# RF Cinch Kurbel mit Hope Innenlager



## enforce (1. Oktober 2015)

Hey,

da ja RF bei den aktuellen Kurbeln ein 30mm Welle verwendet ist man auf deren Lager angewiesen. Da diese eine eher geringe Langlebigkeit aufweisen, stellt sich die Frage, ob man auch auf die Hope Lager von deren neuer Kurbel umrüsten kann. Diese ist ja auch mit 30mm Durchmesser angegeben. Hat das schon mal einer gemacht und weiß, ob die Toleranzen das zulassen?
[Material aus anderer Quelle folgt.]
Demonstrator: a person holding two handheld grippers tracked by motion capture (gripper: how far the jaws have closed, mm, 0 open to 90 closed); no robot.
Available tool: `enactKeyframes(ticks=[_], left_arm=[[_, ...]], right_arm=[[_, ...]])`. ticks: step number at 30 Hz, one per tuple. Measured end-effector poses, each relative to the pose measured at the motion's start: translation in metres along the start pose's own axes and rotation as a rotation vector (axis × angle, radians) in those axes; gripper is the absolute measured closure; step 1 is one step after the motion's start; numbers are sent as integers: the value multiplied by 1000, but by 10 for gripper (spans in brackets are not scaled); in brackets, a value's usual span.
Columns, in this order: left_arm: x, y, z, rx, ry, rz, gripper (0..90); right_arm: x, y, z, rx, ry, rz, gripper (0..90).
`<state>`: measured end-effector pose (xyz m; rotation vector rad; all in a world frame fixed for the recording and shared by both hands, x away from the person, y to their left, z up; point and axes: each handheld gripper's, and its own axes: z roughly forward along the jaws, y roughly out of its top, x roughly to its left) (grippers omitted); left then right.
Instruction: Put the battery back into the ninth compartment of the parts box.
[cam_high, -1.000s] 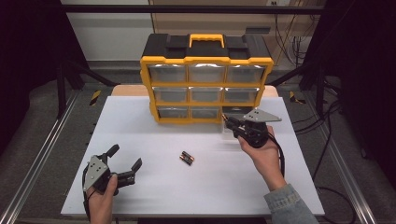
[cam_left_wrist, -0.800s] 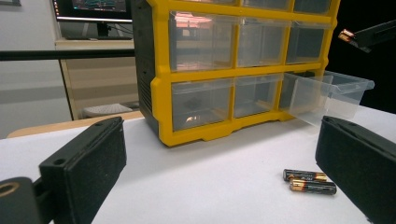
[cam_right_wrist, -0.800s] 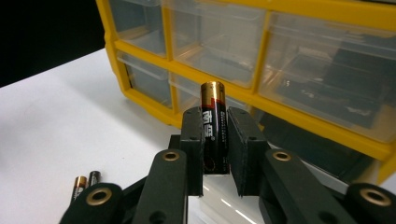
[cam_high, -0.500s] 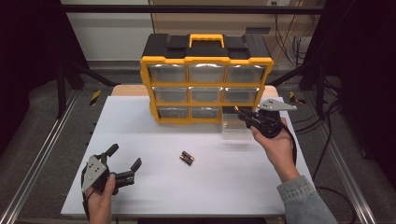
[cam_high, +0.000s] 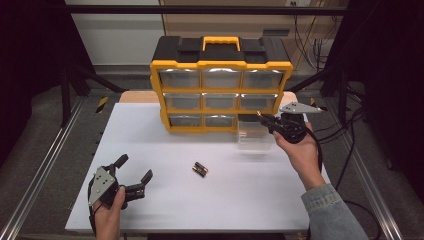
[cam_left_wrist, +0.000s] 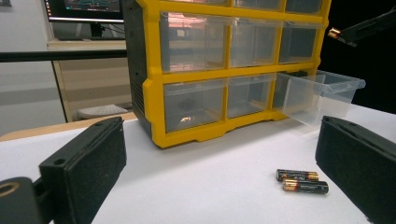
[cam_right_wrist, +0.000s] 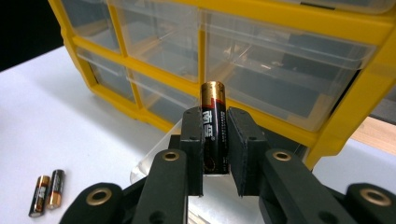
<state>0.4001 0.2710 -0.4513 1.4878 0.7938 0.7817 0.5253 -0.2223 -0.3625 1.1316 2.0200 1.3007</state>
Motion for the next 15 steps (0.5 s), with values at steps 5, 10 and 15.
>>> enactKeyframes(ticks=[5,10,15], left_arm=[[1,0,0,2,3,-3,17],[0,0,1,3,1,0,18],[0,-1,1,12,7,5,18]], right_arm=[[1,-1,1,10,9,-18,767],[1,-1,2,22,16,-23,767],[2,1,4,33,15,-21,767]])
Oder spricht sonst etwas dagegen?

THX


----------



## blizzard98 (16. Oktober 2015)

enforce schrieb:


> Hey,
> 
> da ja RF bei den aktuellen Kurbeln ein 30mm Welle verwendet ist man auf deren Lager angewiesen. Da diese eine eher geringe Langlebigkeit aufweisen, stellt sich die Frage, ob man auch auf die Hope Lager von deren neuer Kurbel umrüsten kann. Diese ist ja auch mit 30mm Durchmesser angegeben. Hat das schon mal einer gemacht und weiß, ob die Toleranzen das zulassen? Oder spricht sonst etwas dagegen?
> 
> THX



... die Lagerbreite sollte halt identisch sein (d. h. der Teil, der aus dem Tretlagergehäuse raus schaut), dann funktioniert das auch. Fahre selbst die RF Cinch mit den wesentlich hochwertigen Rotor BSA30 Lagern.  (Anm.: wer braucht bei ner 30 mm Aluwelle schon ne Innenlagerhülse?)


----------



## MTB-News.de




----------



## Tantebrisco (17. Oktober 2015)

Passt sowohl bei PF46 Rahmen, als auch bei normalem BSA Gewinde!


----------